独立開業する前に大切なことは、仕事のノウハウ、経営のノウハウをしっかり身につけること。それも並のものではなく、トップクラスのノウハウを身につけることです。
さらに大切なことは、会社にいるときから、同業者や取引業者の人たちと交流し、信頼関係を築くことです。あなたは、一人では何もできません。しかし、会社の名詞を使い、会社の立場を使って、いろんな取引先に対して好意をよせる、便宜をはかる、仲良くするということは、いくらでもできます。こうしたことが、後で独立開業したときに「応援しましょう」という人の輪をつくり、サラリーマンから事業主へとスムーズに移行していくことができるのです。
私の知人は、サラリーマン時代に、人脈をたくさんつくりました。その人がいなければ、会社が保たないくらい重要な人物だったのですが、ワンマン社長にはあまり用いられず、やがてその人は独立しました。ところが、いままで会社を通じて頼まれていた仕事が、独立開業したその人のところに集中し始めたのです。それは、彼が会社に勤めていた頃に築いた信頼関係、彼の実力があったからです。何か仕事をやるにしても「あの人に頼む以外ない」といわれるつながり、実力をつくっておくことが大事なのです。

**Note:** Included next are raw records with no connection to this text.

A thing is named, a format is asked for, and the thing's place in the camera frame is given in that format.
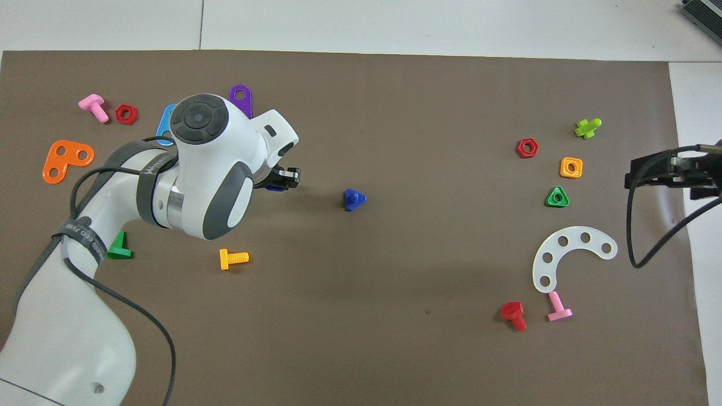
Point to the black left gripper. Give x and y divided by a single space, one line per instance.
268 179

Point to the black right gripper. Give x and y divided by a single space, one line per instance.
699 169

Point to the dark blue square nut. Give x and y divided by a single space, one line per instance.
275 189

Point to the dark blue triangle-head screw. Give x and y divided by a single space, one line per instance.
354 198

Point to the yellow-orange plastic screw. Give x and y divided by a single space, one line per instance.
234 258

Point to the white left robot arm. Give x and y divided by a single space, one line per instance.
197 169

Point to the lime green cross-head screw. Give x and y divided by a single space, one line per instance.
586 129

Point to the orange square nut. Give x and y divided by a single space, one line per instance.
564 172

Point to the green triangular nut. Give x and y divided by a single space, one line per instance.
550 203

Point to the red hexagonal plastic nut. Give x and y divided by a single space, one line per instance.
119 114
520 149

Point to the pink plastic screw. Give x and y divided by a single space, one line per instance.
90 102
555 301

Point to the dark green plastic screw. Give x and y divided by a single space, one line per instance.
119 252

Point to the red hexagonal-head screw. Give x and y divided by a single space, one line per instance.
512 311

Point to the purple four-hole plate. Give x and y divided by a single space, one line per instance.
240 107

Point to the white curved five-hole plate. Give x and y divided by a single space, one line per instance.
574 235

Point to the light blue two-hole plate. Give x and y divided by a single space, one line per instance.
164 123

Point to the brown table mat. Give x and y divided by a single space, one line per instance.
395 293

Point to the grey ribbed metal box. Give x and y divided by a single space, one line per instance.
705 11

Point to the orange angled three-hole plate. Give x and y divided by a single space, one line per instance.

また、会社を辞めるときには、会社の人たち、とくに社長や上司と喧嘩をして辞めないことです。日本の社会は、横のつながりで成り立っていますから、同じ業界で仕事をしていくなら、前の会社とも仲良くするほうがいいのです。会社を辞めた後でも、お互いにプラスを分かち合えるならば、いまいる会社の人たちを大切にし、辞めた後でも付き合える間柄にしておくことです。